The muscles generating these movements are:
Location | Flexion | Extension |
---|---|---|
fingers | the flexor digitorum profundus acting on the proximal and distal joints, and the flexor digitorum superficialis acting on the proximal joints | mainly by the lumbricals and interossei, the long extensors having little or no action upon these joints |
thumb | the flexor pollicis longus | the extensor pollicis longus |
The relative length of the digit varies during motion of the IP joints. The length of the palmar aspect decreases during flexion while the dorsal aspect increases by about 24 mm. The useful range of motion of the PIP joint is 30–70°, increasing from the index finger to the little finger.
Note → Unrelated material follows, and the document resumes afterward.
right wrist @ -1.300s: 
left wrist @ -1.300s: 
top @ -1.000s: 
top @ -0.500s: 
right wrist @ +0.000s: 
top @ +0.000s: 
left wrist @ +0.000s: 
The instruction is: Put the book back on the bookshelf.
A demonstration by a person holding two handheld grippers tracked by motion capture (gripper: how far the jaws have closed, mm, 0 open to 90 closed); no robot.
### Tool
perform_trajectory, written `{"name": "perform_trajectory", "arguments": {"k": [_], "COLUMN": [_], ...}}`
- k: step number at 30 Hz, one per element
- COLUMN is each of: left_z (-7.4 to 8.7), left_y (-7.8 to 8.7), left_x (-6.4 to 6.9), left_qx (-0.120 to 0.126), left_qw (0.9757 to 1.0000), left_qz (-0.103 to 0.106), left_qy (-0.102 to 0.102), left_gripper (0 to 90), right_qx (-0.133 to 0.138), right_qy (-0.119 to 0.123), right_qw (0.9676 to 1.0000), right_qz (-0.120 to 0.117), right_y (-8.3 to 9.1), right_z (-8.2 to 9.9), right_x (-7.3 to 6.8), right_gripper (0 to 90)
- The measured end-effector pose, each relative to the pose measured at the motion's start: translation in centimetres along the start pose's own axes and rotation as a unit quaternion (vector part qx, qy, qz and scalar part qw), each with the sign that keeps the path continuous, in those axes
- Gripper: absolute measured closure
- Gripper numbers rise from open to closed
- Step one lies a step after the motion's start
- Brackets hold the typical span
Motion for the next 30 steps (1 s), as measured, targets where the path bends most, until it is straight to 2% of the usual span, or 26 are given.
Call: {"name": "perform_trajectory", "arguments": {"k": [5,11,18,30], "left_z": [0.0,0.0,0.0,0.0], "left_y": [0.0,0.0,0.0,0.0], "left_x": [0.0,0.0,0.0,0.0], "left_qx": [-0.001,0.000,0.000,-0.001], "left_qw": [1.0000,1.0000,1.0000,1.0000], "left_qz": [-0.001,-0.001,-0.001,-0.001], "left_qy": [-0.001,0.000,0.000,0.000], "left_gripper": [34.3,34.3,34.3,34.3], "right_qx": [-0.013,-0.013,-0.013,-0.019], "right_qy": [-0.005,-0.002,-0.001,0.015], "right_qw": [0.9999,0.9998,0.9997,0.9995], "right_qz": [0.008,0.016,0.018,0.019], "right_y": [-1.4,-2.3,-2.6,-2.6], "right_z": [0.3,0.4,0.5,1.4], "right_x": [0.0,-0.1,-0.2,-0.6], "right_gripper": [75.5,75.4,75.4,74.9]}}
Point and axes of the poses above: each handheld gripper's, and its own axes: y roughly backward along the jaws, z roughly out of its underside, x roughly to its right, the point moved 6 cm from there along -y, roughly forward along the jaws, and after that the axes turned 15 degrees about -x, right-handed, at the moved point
During maximum flexion the base of the middle phalanx is firmly pressed into the retrocondylar recess of the proximal phalanx, which provides maximum stability to the joint. The stability of the PIP joint is dependent of the tendons passing around it.[2]
Clinical significance
Rheumatoid arthritis generally spares the distal interphalangeal joints.[4] Therefore, arthritis of the distal interphalangeal joints strongly suggests the presence of osteoarthritis or psoriatic arthritis.[5]
References
- Lluch 1997, pp. 259–60
- Brüser & Gilbert 1999, pp. 158–60
- "Hand Therapy - Volar Plate Injury".
- Victoria Ruffing, Clifton O. Bingham. "Rheumatoid Arthritis Signs and Symptoms". Johns Hopkins Hospital. Retrieved 2017-08-10. Updated: April 4, 2017
- PJW Venables, Ravinder N Maini. "Diagnosis and differential diagnosis of rheumatoid arthritis". UpToDate. Retrieved 2017-08-10. Last updated: Jan 22, 2016.
External links
Further reading
- Brüser, Peter; Gilbert, Alain (1999). Finger bone and joint injuries. Taylor & Francis. ISBN 978-1-85317-690-6.
- Lluch, Alberto (1997). "Interphalangeal joint anatomy". In Copeland, Stephen (ed.). Joint stiffness of the upper limb. Taylor & Francis. ISBN 1-85317-414-9.
This article incorporates text in the public domain from page 333 of the 20th edition of Gray's Anatomy (1918)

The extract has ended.